NAMAZ İÇİN TAHARETİN VACİB (FARZ) OLDUĞU BABI

 

536-2/3- Bize Muhammed b. Rafi' tahdis etti. Bize Abdurrezzak b. Hemmam tahdis etti, bize Ma'mer b. Raşid, Vehb b. Münebbih'in kardeşi, Hemmam b. Münebbih'ten tahdis edip dedi ki: Bu bize Ebu Hureyre'nin Rasulullah (Sallallahu aleyhi ve Sellem) Muhammed'den tahdis ettikleridir deyip, zikrettiği çeşitli hadisler arasında bu da vardı: Rasulullah (Sallallahu aleyhi ve Sellem) şöyle buyurdu: "Sizden birinizin abdestini bozan bir hali olursa abdest almadıkça namazı kabul edilmez. "

 

 

 

534- .../1- Mus'ab b. Sa'd dedi ki: Abdullah b. Ömer hasta olan İbn Amir'i ziyaret etmek üzere yanına girdi. Ona: Ey İbn Ömer benim için Allah'a dua etmez misin, dedi. O: Ben Rasulullah (Sallallahu aleyhi ve Sellem)'i şöyle buyururken dinledim: ''Abdestsiz bir namaz, ganimetten çalınan maldan da sadaka kabul olunmaz. " Halbuki sen Basra'nın emiri idin, ded.

 

Açıklama:

 

"Allah abdestsiz bir namazı, ganimetten çalınmış bir sadakayı kabul etmez."

 

Bu hadis namaz için abdest (taharet)in vacip olduğu hususunda açık bir nastır.

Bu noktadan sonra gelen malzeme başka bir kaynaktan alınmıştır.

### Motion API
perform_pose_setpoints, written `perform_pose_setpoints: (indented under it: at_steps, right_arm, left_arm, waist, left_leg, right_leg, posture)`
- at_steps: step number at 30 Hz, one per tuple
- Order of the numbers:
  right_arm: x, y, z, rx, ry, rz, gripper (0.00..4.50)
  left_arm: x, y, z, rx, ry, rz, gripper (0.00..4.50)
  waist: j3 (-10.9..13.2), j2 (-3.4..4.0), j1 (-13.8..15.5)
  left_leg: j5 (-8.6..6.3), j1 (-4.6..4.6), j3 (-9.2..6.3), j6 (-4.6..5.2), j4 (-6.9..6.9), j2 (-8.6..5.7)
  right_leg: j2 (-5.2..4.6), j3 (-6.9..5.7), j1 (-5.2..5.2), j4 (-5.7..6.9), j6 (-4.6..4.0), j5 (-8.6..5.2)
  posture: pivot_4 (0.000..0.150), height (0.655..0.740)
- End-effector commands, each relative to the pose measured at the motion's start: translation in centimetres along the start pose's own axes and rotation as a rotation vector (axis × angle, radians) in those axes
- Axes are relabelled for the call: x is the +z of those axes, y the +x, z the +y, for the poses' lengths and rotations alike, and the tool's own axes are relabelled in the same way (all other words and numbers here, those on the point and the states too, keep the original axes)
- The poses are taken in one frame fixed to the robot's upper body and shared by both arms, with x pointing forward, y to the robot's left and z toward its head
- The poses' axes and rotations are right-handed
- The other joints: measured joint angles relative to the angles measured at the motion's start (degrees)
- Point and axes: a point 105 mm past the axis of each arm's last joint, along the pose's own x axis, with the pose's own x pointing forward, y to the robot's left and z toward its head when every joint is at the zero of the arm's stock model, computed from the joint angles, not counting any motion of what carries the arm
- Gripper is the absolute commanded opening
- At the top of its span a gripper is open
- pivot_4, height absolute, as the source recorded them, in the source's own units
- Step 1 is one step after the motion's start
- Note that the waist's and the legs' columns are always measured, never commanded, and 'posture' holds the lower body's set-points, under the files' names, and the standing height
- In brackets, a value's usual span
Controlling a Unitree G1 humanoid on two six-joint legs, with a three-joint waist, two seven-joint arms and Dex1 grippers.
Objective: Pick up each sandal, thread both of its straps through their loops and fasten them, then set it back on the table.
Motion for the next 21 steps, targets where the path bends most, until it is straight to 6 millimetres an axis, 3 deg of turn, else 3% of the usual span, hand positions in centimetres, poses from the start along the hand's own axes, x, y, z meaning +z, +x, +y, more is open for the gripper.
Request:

Ümmet de namazın sahih olması için taharetin şart olduğu üzerinde icma etmiştir.

 

Kadı Iyaz der ki: Namaz için taharetin ne zaman farz kılındığı hususunda ihtilaf etmişlerdir. İbnu'l-Cehm abdestin İslam'ın ilk dönemlerinde sünnet olduğu, onun farziyetinin ise daha sonra teyemmüm ayetinde nazil olduğu kan aatindedir.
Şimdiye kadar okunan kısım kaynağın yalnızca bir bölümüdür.